- Artist: Eric Ernstberger
- Year: 1991
- Type: Sculpture
- Dimensions: 110 cm × 440 cm × 530 cm (42 in × 172 in × 207 in)
- Location: Indianapolis; 39°46′4.92″N 86°9′52.48″W﻿ / ﻿39.7680333°N 86.1645778°W;

= Tulip to Life =

Tulip to Life is a public artwork located on the grounds of the Indiana Government Center South in Indianapolis, Indiana, United States. The functional sculpture is a drinking fountain made of stainless steel in the shape of a tulip tree leaf. Designed by Eric Ernstberger of Muncie, Indiana, and fabricated by Tarpenning-LaFollette of Indianapolis, Indiana, the sculpture was installed in 1991.

==Description==
The sculpture depicts an oversized leaf of the American tulip tree, Indiana's state tree. The sculpture consists of two main segments: the leaf, which forms the main body and majority of the piece, and the petiole-and-bowl segment, which houses the drinking fountain. Measured diagonally from the foremost tips of the leaf segment to the back of the fountain bowl, it is about 207 inches (530 cm) long.

The leaf segment is approximately 172 inches (440 cm) at the widest point and rises about 16 inches (41 cm) off the ground at its highest point. It is made from sections of sheeted stainless steel, overlapped and bolted together using brass bolts and acorn nuts, supported by rib-like structures on the underside, and curled to mimic the organic shape of a leaf. It is completed by a long piece of stainless steel which forms the midrib of the leaf. The entire leaf segment is held slightly off the ground on support bars of varying length. A series of small electric lights is arranged under it in order to produce a glow from underneath at night.

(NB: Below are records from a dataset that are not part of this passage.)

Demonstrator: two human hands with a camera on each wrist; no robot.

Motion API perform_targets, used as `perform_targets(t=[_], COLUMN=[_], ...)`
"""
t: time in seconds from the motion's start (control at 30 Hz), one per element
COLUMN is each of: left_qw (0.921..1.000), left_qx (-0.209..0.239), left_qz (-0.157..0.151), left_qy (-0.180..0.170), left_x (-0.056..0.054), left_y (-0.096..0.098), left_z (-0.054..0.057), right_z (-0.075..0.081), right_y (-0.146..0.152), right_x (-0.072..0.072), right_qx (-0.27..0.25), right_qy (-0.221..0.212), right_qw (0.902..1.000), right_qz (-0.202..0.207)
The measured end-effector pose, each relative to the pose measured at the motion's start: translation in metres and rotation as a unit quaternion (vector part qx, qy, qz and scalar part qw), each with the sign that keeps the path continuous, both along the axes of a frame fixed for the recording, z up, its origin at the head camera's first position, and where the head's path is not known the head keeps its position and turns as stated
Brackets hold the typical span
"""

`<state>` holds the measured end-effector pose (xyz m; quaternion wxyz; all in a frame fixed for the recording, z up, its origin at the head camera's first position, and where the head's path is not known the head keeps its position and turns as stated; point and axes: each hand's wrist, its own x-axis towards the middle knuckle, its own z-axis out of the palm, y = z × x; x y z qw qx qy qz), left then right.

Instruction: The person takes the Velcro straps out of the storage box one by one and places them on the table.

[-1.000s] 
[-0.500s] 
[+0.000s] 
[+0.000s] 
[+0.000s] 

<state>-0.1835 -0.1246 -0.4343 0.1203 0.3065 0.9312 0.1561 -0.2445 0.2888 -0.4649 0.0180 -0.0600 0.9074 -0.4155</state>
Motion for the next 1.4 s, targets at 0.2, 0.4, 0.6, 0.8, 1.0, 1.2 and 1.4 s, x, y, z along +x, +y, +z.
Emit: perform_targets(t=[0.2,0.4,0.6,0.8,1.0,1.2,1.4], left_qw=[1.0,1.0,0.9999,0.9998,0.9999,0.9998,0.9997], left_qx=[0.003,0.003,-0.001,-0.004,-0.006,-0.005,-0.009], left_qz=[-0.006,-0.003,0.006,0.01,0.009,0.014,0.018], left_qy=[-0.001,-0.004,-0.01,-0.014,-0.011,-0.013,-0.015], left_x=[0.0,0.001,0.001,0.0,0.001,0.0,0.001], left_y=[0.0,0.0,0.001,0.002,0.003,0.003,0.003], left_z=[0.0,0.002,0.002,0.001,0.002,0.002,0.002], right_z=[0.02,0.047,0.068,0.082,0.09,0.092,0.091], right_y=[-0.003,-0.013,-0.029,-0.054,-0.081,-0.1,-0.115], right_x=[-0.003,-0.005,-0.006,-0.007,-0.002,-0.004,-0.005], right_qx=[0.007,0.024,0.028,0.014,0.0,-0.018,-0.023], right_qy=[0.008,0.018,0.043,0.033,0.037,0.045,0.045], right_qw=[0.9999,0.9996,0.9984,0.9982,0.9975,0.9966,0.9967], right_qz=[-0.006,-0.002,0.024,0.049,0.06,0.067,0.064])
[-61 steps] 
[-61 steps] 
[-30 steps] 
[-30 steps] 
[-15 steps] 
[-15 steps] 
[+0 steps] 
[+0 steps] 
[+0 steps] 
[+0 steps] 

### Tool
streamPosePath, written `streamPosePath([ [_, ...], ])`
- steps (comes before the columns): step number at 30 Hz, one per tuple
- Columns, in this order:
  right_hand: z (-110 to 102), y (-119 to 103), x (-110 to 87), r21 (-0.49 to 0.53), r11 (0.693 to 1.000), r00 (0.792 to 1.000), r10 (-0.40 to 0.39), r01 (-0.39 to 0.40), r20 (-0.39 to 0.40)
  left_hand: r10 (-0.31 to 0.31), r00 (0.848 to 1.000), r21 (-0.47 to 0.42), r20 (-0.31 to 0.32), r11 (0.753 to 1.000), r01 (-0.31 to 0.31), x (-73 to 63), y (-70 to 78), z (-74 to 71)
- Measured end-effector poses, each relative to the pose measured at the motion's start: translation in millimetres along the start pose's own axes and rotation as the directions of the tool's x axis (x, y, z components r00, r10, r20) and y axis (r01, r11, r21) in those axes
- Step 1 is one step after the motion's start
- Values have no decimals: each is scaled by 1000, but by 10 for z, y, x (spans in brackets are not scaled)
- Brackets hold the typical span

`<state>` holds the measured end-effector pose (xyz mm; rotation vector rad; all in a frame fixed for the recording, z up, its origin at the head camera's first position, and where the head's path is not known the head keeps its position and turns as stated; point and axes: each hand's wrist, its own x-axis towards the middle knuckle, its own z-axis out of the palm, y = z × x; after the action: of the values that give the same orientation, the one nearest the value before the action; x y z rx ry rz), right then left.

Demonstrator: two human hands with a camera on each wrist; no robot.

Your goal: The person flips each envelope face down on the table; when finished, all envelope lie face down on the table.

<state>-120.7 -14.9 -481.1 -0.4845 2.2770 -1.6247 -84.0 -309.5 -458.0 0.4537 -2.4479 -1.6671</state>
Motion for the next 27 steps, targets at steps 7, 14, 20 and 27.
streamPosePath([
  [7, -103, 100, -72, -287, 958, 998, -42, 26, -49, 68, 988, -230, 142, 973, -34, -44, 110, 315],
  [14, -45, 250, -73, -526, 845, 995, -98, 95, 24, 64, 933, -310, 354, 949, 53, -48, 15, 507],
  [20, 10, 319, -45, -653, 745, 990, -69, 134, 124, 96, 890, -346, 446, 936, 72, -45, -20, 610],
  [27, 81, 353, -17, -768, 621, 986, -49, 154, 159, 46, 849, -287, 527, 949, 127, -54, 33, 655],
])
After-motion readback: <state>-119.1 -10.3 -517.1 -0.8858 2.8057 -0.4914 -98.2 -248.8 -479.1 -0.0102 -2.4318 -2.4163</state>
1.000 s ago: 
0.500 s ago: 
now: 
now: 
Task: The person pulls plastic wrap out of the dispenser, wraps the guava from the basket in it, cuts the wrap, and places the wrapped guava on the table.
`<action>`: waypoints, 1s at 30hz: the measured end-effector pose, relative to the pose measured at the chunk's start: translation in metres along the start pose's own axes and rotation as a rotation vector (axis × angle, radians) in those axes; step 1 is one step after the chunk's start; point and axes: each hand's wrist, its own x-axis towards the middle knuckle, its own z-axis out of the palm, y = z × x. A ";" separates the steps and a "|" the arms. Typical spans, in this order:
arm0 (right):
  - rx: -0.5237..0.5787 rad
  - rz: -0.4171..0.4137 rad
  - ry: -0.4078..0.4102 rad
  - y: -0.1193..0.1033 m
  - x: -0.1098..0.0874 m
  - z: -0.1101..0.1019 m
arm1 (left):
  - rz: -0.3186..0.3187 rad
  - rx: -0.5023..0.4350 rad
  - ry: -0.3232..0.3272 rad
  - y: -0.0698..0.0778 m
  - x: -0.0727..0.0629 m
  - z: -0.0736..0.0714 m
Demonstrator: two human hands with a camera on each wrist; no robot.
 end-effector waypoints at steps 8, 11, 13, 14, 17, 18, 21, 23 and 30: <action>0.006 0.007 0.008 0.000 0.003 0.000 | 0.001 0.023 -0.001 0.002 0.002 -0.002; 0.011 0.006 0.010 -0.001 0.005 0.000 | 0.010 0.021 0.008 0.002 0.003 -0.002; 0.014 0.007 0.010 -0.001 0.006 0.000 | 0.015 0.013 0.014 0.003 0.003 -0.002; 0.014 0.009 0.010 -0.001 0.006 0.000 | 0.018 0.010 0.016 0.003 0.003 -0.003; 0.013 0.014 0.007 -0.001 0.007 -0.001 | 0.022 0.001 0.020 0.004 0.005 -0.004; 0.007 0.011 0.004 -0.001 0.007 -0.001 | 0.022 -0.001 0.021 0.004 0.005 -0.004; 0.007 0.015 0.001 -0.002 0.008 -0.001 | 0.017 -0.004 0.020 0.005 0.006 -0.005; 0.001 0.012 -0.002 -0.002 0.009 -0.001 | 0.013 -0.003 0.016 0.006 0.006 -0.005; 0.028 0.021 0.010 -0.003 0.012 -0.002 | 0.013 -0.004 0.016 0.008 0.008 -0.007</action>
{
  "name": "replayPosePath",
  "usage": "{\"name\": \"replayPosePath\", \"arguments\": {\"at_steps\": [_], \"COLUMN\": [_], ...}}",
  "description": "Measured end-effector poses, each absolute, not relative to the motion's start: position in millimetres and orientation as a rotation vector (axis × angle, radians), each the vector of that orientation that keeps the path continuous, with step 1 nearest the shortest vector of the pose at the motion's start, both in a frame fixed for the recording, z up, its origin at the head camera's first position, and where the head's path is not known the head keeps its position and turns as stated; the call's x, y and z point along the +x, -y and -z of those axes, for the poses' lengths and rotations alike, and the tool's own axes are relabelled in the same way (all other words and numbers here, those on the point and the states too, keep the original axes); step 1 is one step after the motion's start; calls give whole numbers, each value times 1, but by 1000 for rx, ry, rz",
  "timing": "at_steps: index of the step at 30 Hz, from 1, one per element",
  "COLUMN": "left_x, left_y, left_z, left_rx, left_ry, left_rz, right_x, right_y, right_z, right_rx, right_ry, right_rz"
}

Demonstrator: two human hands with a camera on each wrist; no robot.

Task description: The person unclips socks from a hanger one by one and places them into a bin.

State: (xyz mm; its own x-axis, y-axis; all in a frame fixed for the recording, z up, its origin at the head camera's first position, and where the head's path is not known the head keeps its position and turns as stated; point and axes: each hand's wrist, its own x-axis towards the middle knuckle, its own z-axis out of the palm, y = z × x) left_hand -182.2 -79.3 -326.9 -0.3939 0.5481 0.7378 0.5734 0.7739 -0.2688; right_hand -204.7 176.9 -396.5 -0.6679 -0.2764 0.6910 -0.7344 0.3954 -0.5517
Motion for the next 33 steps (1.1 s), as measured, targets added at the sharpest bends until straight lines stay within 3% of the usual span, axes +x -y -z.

The petiole-and-bowl segment stands independently of the leaf section, but is positioned to give the impression that the midrib continues into the petiole. It rises approximately 42 inches (110 cm) off the ground, not including the water spigot. The stainless steel petiole structure stands atop a small stone base and supports the main bowl structure, which is made of copper. A thick, slightly irregular, oblong ring of limestone forms the lip of the drinking fountain basin. The spigot itself is an ordinary manufactured fixture; it is attached to the central copper portion of the bowl.

==Location history==
An example of site-specific art, the tulip tree leaf is the main focal point of a below-ground-level rectangular courtyard surrounded by the Indiana Government Center South's architecture. The courtyard is accessible via an ornamental stairway on the north end, as well as by a set of entrance doors on the south end. The piece itself is located on the south end of the courtyard.

==Historical information==
Installed in 1991, the piece was conceptualized and designed by Eric Ernstberger of Rundell Ernstberger Associates, an urban design and landscape architecture firm based in Muncie, Indiana. It was fabricated under the direction of Jan R. Martin of Tarpenning-LaFollette, a custom sheet metal products contractor based in Indianapolis.

==Condition==
A 1993 survey by the Smithsonian American Art Museum's "Save Outdoor Sculpture!" initiative described the piece as "well maintained."